Dataset excerpt below:

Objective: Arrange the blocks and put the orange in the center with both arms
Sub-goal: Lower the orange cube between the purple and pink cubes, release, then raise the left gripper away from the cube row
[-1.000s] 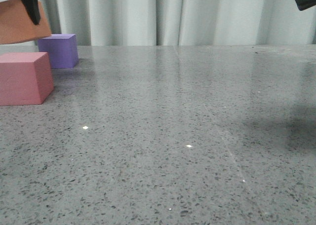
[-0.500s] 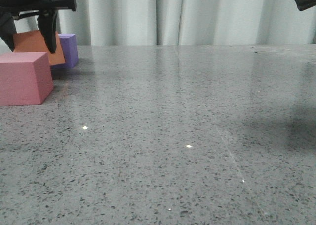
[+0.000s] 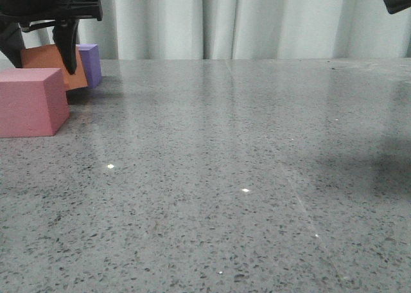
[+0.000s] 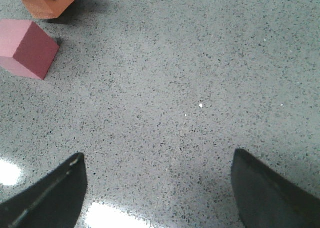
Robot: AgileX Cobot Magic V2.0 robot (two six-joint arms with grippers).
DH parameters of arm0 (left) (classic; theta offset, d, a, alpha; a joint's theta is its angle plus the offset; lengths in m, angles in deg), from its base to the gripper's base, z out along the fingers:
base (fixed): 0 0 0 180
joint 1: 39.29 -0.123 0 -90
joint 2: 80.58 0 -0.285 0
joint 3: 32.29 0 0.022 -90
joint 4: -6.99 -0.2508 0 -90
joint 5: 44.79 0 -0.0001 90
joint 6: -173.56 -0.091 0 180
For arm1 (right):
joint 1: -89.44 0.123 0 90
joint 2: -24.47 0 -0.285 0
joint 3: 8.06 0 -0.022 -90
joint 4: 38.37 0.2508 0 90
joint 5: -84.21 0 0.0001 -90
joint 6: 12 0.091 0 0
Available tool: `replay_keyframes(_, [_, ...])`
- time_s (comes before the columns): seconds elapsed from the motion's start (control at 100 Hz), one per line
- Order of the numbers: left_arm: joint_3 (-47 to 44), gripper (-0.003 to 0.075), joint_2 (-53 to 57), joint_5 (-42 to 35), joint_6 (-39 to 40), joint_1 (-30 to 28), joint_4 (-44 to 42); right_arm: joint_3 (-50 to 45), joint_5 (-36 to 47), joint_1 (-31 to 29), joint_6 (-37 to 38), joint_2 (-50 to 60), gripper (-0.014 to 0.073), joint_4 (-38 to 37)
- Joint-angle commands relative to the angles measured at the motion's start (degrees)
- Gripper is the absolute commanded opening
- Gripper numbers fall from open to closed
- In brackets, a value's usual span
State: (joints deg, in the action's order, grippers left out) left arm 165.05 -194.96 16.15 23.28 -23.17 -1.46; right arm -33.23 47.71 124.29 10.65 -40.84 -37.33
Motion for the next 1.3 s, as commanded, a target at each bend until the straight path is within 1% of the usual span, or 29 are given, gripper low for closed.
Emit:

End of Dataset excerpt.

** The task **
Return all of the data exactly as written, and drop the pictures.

** Response to this task **
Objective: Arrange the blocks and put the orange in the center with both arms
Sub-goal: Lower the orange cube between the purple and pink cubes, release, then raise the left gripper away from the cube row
[-1.000s] 
[-0.500s] 
[+0.000s] 
[+0.000s] 
Robot: AgileX Cobot Magic V2.0 robot (two six-joint arms with grippers).
DH parameters of arm0 (left) (classic; theta offset, d, a, alpha; a joint's theta is its angle plus the offset; lengths in m, angles in deg), from its base to the gripper's base, z out along the fingers:
base (fixed): 0 0 0 180
joint 1: 39.29 -0.123 0 -90
joint 2: 80.58 0 -0.285 0
joint 3: 32.29 0 0.022 -90
joint 4: -6.99 -0.2508 0 -90
joint 5: 44.79 0 -0.0001 90
joint 6: -173.56 -0.091 0 180
For arm1 (right):
joint 1: -89.44 0.123 0 90
joint 2: -24.47 0 -0.285 0
joint 3: 8.06 0 -0.022 -90
joint 4: 38.37 0.2508 0 90
joint 5: -84.21 0 0.0001 -90
joint 6: 12 0.091 0 0
Available tool: `replay_keyframes(_, [_, ...])`
- time_s (comes before the columns): seconds elapsed from the motion's start (control at 100 Hz), one per line
- Order of the numbers: left_arm: joint_3 (-47 to 44), gripper (-0.003 to 0.075), joint_2 (-53 to 57), joint_5 (-42 to 35), joint_6 (-39 to 40), joint_1 (-30 to 28), joint_4 (-44 to 42); right_arm: joint_3 (-50 to 45), joint_5 (-36 to 47), joint_1 (-31 to 29), joint_6 (-37 to 38), joint_2 (-50 to 60), gripper (-0.014 to 0.073), joint_4 (-38 to 37)
- Joint-angle commands relative to the angles measured at the motion's start (degrees)
- Gripper is the absolute commanded opening
- Gripper numbers fall from open to closed
- In brackets, a value's usual span
State: (joints deg, in the action's order, grippers left out) left arm 165.05 -194.96 16.15 23.28 -23.17 -1.46; right arm -33.23 47.71 124.29 10.65 -40.84 -37.33
Motion for the next 1.3 s, as commanded, a target at each bend until the straight path is within 1% of the usual span, or 29 are given, gripper low for closed.
Emit:

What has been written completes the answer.